If you ask most organisations how loyal their people are, they'll point to the usual metrics - low turnover, long service awards, and the ten, twenty,thirty-year tenure club.
It's an easy story to tell, and an increasingly misleading one.
The world of work has shifted. Careers are built across multiple organisations, not at one. The idea of staying in one place for twenty years is not the norm, and in many industries, it's starting to look like the exception.
If loyalty still means longevity, then most organisations are failing at it.
What does loyalty look like today?
The quality of commitment while an employee is with an organisation is what defines loyalty today. An employee who works for an organisation for two years, who shows up fully, challenges constructively, goes the extra mile when things get hard and leaves with genuine respect for the organisation is more loyal than someone who's been there a decade but mentally checked out years ago.
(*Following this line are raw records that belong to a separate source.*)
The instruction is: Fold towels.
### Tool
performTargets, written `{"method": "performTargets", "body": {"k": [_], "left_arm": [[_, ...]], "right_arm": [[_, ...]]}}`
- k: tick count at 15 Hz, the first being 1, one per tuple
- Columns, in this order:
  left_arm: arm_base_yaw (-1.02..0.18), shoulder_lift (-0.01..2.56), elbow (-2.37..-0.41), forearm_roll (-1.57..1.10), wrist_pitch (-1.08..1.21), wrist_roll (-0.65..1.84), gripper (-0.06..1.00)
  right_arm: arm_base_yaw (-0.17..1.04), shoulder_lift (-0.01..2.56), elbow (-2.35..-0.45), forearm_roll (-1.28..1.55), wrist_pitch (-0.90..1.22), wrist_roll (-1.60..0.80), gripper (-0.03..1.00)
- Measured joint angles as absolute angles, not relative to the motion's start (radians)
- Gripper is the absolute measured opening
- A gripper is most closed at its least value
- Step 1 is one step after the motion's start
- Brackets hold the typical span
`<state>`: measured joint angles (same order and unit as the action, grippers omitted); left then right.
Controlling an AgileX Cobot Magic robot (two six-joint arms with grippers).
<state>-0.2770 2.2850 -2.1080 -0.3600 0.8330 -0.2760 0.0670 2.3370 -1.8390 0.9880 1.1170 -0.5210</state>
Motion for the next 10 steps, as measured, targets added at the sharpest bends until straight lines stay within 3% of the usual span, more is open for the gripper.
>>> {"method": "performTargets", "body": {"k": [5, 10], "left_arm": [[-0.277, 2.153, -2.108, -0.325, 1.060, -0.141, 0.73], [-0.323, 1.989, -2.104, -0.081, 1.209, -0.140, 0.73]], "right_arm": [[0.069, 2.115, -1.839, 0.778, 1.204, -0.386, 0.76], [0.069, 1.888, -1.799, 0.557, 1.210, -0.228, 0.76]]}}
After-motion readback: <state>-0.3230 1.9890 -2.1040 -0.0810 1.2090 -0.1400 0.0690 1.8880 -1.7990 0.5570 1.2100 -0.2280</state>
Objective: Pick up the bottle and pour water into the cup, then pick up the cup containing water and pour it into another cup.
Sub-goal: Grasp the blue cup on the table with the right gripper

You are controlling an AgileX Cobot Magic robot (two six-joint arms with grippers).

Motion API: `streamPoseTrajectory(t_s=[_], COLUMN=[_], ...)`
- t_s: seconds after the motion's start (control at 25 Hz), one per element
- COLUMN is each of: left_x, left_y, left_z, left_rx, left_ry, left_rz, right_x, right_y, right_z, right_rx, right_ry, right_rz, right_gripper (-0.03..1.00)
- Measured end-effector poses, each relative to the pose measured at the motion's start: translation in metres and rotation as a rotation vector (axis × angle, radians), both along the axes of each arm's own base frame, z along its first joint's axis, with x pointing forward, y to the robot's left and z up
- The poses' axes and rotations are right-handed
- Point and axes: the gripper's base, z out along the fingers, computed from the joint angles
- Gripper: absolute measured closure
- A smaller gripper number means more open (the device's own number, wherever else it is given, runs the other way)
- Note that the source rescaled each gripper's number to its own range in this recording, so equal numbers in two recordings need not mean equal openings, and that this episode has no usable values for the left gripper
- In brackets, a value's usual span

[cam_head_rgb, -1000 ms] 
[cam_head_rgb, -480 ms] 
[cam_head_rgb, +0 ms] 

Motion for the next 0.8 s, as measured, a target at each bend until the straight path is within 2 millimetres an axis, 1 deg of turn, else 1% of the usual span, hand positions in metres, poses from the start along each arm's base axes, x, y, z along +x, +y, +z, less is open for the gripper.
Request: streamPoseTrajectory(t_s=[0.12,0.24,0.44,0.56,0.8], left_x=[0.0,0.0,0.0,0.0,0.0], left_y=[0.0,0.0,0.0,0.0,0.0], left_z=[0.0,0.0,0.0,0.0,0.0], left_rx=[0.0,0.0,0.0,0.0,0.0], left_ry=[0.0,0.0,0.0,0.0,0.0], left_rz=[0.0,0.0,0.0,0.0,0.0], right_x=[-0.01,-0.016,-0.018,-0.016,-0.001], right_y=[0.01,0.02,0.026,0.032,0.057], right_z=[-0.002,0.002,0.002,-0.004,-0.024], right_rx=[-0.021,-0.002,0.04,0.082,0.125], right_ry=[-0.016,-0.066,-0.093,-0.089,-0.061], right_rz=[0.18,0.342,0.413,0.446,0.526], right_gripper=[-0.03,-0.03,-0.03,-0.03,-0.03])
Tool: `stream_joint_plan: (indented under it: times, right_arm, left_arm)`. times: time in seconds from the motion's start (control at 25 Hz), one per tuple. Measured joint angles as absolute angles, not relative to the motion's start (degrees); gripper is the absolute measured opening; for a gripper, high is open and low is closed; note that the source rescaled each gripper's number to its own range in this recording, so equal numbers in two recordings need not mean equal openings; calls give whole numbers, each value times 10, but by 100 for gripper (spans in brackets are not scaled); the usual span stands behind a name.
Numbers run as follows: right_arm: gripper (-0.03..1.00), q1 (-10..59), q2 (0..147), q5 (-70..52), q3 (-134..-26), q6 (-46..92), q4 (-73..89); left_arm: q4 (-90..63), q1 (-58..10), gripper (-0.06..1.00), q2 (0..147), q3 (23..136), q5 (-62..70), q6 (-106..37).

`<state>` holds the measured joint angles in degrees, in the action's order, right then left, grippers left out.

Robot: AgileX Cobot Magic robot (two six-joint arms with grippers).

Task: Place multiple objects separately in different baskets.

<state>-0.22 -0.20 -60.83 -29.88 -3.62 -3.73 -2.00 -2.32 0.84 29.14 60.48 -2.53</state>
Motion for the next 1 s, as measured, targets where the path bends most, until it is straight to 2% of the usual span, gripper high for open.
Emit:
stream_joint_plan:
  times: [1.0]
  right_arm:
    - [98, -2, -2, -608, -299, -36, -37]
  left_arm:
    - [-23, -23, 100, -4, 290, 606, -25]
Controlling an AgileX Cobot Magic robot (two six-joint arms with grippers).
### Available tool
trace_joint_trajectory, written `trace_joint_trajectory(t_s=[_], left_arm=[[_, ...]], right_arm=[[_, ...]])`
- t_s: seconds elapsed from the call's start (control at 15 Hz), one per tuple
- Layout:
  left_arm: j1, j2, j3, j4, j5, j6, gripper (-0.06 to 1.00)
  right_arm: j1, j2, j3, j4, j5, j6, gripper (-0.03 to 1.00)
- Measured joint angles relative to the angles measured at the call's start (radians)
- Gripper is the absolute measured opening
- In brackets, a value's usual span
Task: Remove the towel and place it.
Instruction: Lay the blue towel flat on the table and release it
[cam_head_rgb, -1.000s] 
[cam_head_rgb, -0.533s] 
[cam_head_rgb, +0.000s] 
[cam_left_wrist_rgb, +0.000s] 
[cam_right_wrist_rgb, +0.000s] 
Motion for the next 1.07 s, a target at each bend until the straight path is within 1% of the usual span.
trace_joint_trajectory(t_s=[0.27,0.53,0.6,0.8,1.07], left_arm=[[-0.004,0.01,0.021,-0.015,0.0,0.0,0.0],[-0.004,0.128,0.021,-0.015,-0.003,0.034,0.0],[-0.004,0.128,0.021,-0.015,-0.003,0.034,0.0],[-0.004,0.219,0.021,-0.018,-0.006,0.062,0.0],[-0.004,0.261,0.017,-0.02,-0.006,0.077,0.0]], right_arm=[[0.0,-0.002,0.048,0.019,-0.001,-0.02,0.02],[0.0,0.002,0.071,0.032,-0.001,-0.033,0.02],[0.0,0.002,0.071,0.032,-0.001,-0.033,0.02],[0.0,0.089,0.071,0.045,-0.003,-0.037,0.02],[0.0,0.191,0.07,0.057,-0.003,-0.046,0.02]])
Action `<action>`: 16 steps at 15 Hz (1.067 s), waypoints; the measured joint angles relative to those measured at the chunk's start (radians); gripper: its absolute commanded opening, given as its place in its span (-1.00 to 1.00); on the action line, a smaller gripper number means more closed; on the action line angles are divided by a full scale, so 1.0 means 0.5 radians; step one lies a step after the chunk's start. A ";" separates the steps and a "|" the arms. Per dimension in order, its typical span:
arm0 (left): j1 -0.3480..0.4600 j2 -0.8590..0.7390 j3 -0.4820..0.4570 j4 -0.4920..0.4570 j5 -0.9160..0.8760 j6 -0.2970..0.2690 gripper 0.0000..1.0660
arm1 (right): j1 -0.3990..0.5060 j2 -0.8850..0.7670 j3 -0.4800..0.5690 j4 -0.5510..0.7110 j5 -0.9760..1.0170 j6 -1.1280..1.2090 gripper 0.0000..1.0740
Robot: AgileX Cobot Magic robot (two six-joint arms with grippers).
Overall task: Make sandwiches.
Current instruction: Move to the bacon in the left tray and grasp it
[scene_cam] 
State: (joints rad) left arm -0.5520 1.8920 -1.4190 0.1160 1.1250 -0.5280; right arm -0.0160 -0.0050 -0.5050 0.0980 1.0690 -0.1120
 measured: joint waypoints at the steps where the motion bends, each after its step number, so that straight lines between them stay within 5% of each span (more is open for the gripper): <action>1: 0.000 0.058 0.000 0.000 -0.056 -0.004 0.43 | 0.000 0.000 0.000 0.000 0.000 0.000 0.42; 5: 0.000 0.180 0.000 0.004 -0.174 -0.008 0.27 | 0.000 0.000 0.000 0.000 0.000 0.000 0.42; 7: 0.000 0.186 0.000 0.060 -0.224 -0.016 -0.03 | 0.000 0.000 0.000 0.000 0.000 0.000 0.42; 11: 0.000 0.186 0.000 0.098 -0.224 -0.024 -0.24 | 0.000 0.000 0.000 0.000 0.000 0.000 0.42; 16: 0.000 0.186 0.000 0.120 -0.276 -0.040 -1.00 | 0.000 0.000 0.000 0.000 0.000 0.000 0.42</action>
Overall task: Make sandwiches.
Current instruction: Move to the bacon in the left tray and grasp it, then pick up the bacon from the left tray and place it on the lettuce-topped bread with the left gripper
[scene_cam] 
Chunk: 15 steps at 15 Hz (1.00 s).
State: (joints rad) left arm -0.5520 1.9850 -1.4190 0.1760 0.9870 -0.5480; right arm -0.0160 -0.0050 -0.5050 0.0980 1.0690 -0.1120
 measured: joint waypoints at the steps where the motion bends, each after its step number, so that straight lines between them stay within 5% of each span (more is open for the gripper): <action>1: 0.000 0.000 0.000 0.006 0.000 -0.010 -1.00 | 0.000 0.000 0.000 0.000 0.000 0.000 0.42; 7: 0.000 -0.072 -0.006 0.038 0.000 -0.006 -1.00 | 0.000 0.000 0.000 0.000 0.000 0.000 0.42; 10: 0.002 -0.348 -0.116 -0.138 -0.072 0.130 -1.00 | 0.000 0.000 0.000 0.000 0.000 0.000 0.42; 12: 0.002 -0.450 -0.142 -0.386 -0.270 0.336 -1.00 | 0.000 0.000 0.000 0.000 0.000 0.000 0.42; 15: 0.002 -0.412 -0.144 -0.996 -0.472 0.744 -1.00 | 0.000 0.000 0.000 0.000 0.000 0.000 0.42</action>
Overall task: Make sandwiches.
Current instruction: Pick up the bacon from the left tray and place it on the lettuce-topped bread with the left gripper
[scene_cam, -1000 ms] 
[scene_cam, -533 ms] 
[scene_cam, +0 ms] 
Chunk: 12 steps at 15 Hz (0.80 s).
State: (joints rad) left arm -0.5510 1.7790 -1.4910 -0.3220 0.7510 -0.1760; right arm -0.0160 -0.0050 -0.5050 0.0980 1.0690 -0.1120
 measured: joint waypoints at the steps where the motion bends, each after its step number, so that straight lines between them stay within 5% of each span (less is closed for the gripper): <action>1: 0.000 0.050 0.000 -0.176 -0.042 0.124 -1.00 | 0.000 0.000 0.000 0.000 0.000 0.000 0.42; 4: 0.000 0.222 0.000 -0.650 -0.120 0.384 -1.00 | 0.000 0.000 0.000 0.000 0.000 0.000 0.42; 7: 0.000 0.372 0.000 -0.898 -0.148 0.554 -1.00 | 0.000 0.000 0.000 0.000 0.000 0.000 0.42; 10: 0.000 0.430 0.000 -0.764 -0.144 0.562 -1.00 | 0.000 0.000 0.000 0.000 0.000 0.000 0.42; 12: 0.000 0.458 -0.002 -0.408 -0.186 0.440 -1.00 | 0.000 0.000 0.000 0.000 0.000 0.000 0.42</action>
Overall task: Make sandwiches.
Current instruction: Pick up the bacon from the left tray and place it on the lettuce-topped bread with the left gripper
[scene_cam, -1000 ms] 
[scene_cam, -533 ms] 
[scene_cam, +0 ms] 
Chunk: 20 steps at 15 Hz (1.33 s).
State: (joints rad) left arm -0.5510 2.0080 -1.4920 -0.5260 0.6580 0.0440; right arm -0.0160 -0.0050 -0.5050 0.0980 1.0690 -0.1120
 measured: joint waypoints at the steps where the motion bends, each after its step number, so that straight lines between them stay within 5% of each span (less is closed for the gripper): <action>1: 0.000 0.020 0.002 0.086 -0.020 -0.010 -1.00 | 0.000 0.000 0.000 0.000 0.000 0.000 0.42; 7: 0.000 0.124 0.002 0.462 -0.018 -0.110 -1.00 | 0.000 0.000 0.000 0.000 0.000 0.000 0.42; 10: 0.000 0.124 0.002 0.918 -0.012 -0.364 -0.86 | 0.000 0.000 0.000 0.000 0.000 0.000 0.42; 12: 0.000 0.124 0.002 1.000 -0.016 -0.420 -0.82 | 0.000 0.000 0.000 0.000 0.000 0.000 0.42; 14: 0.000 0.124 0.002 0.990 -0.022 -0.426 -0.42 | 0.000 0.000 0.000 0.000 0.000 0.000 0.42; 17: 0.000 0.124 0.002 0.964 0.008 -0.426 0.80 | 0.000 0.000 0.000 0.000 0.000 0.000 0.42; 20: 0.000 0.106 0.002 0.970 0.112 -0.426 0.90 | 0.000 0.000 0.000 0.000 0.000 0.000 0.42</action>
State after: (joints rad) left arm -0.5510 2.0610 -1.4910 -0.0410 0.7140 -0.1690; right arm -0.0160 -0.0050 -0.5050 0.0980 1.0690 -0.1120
But loyalty isn't one-sided, it has to be earned. Organisations need to hold up their end, being honest about where things stand, recognising people in ways that feel meaningful, and giving them something worth committing to. When they do, the return is significant.
Loyal employees are your advocates, and they’re the power behind your strategy. They tell the truth when it needs telling and see things through, especially when it would be easier not to. They believe in what you're building enough to inspire those around them. And when they do eventually leave, (because people do move on, and that's okay!), they continue to speak well of you, refer people your way, and may even come back as stronger, more experienced versions of themselves.
Loyalty doesn't end when people leave.
Stability isn’t commitment
A lot of what organisations refer to as loyalty is comfort. Our Work Remastered research found that 39% of employees cite stability and routine as the reason they haven't looked elsewhere. They're not staying because they're committed, they're staying because moving feels harder than staying put - for now. And 64% have already considered leaving, with half of those still actively looking.
That's a workforce that's waiting for the next opportunity.
When the market opens up and opportunities return, organisations that have been mistaking comfort for loyalty will feel it fast. Not just in the people who leave, but in the effect on those who remain. Cultures shift when good people go and confidence drops.
Trust builds loyalty
Building genuine loyalty requires honesty. Not managed communications or carefully curated updates, but honest, two-way conversations that treat people like adults.
46% of employees told us the single most important leadership trait is building trust through consistency, honesty and integrity. Employees know when they're being ‘managed’. They see the gap between what gets said and their lived experience. And when that gap becomes too wide, trust erodes.
Loyalty needs to be earned
Loyalty is hard to build but quick to erode.
It's achieved through the cumulative result of hundreds of small consistent decisions - how someone is recognised, how a difficult conversation is handled, how a departure is managed, how a leader shows up when things go wrong, how they celebrate when things go well. It can't be manufactured through a programme or measured in a pulse survey; it must be lived.
Organisations that get it right have people who genuinely care - who bring their best regardless of how long they've been there or how long they plan to stay. And in a world where long tenures are becoming rarer and talent moves faster than ever, that kind of loyalty hits the bottom line fast.